**EXERCISE DIRECTIONS**
Lines holding the string "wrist": copy each one from the listing below.

**DATASET CONTENT**
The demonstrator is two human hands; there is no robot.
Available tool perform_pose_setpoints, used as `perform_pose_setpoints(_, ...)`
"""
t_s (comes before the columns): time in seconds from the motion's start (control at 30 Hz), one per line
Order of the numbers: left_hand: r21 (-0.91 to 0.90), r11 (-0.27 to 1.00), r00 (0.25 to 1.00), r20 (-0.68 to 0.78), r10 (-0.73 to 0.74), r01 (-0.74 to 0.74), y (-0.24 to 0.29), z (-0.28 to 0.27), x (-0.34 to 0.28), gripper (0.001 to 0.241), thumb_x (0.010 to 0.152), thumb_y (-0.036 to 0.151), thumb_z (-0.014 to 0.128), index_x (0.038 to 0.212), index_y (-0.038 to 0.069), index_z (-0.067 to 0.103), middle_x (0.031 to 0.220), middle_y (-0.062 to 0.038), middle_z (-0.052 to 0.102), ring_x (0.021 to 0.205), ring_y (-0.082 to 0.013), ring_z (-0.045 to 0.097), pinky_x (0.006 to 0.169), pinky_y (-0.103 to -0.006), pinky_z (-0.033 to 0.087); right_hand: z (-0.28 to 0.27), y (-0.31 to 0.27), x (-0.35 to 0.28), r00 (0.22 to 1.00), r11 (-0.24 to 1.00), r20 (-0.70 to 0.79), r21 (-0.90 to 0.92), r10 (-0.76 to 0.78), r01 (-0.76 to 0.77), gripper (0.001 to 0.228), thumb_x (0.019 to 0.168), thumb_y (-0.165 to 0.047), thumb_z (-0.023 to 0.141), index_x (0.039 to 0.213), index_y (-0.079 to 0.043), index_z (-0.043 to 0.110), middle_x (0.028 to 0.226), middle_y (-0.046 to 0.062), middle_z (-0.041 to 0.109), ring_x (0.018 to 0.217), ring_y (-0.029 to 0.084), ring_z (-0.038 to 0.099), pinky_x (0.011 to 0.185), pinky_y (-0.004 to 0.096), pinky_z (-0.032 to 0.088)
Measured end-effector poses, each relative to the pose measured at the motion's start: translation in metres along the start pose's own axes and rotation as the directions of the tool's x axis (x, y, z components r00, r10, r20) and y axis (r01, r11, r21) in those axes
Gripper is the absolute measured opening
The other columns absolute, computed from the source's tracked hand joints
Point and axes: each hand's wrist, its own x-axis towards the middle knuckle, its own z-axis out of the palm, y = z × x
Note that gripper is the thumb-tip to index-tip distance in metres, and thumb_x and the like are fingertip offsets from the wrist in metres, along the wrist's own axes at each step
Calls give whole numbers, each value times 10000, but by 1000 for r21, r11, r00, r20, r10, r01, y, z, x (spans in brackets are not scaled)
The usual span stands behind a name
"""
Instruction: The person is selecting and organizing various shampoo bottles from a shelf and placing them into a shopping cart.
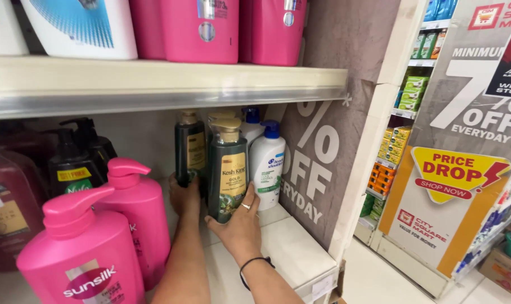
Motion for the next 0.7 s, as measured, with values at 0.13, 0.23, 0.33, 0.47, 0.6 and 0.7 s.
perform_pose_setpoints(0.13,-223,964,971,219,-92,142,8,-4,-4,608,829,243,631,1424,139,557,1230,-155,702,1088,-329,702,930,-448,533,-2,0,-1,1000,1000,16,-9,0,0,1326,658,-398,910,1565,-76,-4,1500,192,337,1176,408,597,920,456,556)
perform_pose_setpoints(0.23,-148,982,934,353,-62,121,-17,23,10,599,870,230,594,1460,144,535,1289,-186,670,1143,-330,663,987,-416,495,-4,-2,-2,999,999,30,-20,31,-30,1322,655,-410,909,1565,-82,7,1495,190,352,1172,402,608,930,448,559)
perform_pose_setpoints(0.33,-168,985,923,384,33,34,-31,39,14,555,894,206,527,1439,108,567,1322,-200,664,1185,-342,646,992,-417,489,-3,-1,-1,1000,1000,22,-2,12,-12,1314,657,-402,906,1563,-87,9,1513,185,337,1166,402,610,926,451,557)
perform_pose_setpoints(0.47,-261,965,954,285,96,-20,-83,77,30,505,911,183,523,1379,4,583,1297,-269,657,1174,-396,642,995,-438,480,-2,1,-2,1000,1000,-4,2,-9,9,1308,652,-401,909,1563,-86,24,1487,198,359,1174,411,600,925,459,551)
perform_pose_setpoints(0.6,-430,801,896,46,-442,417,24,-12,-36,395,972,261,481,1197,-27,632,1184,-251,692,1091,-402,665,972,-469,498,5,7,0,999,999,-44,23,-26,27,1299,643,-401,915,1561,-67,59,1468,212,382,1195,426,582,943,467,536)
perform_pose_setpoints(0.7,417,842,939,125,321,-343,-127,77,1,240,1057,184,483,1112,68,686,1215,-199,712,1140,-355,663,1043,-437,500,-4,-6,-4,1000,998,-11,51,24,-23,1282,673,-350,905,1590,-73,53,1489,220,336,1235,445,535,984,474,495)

**RESPONSE AREA**
Point and axes: each hand's wrist, its own x-axis towards the middle knuckle, its own z-axis out of the palm, y = z × x
Note that gripper is the thumb-tip to index-tip distance in metres, and thumb_x and the like are fingertip offsets from the wrist in metres, along the wrist's own axes at each step

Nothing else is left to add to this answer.